↓
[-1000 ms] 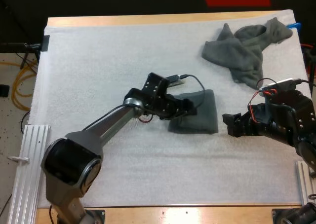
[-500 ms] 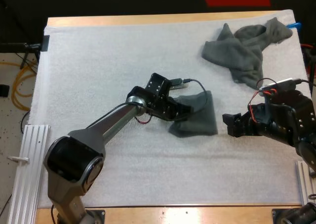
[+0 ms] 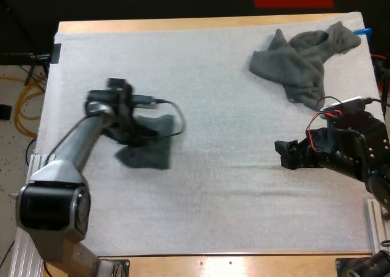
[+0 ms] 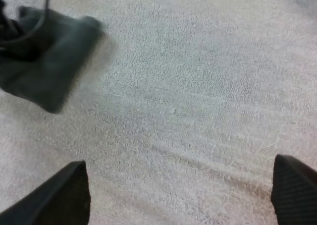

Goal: Pick towel from pile fold and stack

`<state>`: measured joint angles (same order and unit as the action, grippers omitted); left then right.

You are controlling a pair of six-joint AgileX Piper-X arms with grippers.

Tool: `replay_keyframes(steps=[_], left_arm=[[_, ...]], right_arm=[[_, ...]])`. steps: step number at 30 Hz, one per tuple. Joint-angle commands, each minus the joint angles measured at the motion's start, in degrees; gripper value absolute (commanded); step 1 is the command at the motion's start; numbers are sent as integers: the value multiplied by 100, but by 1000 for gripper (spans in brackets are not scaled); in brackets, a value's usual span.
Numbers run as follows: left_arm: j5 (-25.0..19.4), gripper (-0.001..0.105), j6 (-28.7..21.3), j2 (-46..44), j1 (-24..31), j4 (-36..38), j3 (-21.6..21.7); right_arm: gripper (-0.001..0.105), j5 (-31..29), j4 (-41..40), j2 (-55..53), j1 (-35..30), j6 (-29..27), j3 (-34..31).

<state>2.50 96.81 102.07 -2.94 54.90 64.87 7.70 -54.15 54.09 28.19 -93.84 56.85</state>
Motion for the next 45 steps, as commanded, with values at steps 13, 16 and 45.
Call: replay_keyframes(steps=[13, 16, 45], left_arm=[[-654, 19, -853, -85, 1941, 375, 33], [-714, 44, -852, -85, 1982, 375, 72], [-505, 63, -294, -4308, 1182, 704, 695]], right_arm=[[72, -17, -9, -31, 7, -27, 11], [72, -17, -9, -31, 7, -27, 11], [72, 56, 24, 37, -3, -82, 11]])
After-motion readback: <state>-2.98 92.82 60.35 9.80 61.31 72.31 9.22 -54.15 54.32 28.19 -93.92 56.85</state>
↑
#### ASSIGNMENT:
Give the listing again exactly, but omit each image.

#### WRITTEN RESPONSE:
[-1000 ms] 
[-500 ms] 
[+0 ms] 
[+0 ms] 

Goal: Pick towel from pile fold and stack

`<state>`: measured joint angles (same order and unit as the action, grippers omitted); left then right.

You are controlling a pair of six-joint AgileX Piper-X arms with grippers.

Tool: `replay_keyframes(steps=[_], left_arm=[[_, ...]], right_arm=[[_, ...]])`. steps: step number at 30 Hz, one per tuple. Joint-angle commands, each minus the joint angles measured at the motion's start, in degrees; gripper value absolute (commanded); step 1 is the command at the motion's start; numbers are sent as integers: the value multiplied by 100, but by 1000 for gripper (spans in brackets are not scaled); in brackets, a value's usual span.
Numbers run as follows: left_arm: j5 (-25.0..19.4), gripper (-0.001..0.105), j6 (-28.7..21.3), j2 (-46..44), j1 (-24..31), j4 (-36..38), j3 (-21.6..21.7); right_arm: gripper (-0.001..0.105), j5 (-31..29), j4 (-41..40), j2 (-55..53), j1 (-35..30), j6 (-29..27), j3 (-34..31).

<state>2.50 96.81 102.07 -2.94 54.90 64.87 7.70 -54.15 54.09 28.19 -93.84 56.85</state>
Motion for the next 45 steps, as commanded, with values at steps 13, 16 and 45.
Call: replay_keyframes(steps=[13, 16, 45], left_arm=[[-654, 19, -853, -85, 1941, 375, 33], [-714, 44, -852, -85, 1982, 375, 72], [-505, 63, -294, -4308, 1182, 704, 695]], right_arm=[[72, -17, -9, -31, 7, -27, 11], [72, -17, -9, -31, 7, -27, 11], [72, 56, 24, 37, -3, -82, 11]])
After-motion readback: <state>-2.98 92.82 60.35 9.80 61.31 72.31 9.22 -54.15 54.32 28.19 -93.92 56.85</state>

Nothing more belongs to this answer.